Just snow across our Rocky Mountains, but cold tonight. 7F for tonight’s low and sitting at 50% humidity, it’s bone chilling.
Stay safe.


----------



## TNJAKE (Dec 10, 2021)

SmokinEdge said:


> Just snow across our Rocky Mountains, but cold tonight. 7F for tonight’s low and sitting at 50% humidity, it’s bone chilling.
> Stay safe.


Thanks bud. Last year on Christmas morning it was 3° here lol. It's currently about 70. We are way above average. I doubt we've had 4 days in the 30s which is crazy. Spring is normally tornado season here. I do enjoy the snow though. We usually get a few decent ones


----------



## bigfurmn (Dec 10, 2021)

You guys stay safe and keep an eye on the skys. TNJake, sadly there have been three fatal car accidents so far today I have heard about. Its just time to admit Mother Nature is a b*tch.


----------



## Winterrider (Dec 10, 2021)

Yes, hope everyone can stay safe. Ma nature calls the shots.


----------



## DRKsmoking (Dec 10, 2021)

TNJAKE said:


> Well I doubt a foot of snow will kill me......bring on the snow



Strange weather, everywhere.
I hate the snow because I have to work in it sometimes. 
But I would sooner the snow than Tornado's . Most times after a storm we still have our homes with snow.

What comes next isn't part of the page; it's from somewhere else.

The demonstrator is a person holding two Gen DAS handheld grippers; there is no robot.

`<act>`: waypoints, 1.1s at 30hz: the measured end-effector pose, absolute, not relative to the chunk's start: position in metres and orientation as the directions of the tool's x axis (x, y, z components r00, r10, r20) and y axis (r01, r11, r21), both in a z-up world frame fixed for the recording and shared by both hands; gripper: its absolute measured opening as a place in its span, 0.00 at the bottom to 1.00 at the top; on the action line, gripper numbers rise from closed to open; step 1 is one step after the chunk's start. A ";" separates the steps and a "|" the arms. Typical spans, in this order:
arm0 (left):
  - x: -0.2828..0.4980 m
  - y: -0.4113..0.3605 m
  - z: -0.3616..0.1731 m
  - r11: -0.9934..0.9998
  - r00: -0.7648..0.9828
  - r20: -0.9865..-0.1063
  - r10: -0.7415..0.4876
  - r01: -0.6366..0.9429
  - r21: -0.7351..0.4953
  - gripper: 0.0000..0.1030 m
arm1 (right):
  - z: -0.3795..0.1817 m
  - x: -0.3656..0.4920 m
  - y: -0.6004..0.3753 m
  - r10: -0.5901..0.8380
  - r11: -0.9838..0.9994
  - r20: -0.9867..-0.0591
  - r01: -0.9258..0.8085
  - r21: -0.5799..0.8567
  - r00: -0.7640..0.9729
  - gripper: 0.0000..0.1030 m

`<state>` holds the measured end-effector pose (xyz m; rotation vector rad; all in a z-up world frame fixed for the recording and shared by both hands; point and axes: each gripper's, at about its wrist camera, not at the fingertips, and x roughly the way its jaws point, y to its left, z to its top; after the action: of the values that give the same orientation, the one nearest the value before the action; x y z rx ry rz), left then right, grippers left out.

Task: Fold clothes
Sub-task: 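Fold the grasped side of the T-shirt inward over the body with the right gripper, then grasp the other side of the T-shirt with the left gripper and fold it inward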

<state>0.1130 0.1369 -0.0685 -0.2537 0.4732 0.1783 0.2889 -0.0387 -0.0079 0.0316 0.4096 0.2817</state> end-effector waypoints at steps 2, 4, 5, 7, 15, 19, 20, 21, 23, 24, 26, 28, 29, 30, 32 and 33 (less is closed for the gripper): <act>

Here the last couple days and tomorrow:
Wednesday   high winds and 2deg C, 
Thursday       -10deg. C with 12" of snow, 
Friday             -1deg.C part sun and clouds
Saturday tomorrow 10deg.C with heavy rain and winds, bring on the flooded basements

But still better than your guys Tornado's ,  stay safe

David


----------



## SmokinEdge (Dec 10, 2021)

TNJAKE said:


> Thanks bud. Last year on Christmas morning it was 3° here lol. It's currently about 70. We are way above average. I doubt we've had 4 days in the 30s which is crazy. Spring is normally tornado season here. I do enjoy the snow though. We usually get a few decent ones


Weather is weird always has been it constantly changes. Pretty much however bad you think it is, it’s been worse within the last couple hundred years. The bitch is the cycle.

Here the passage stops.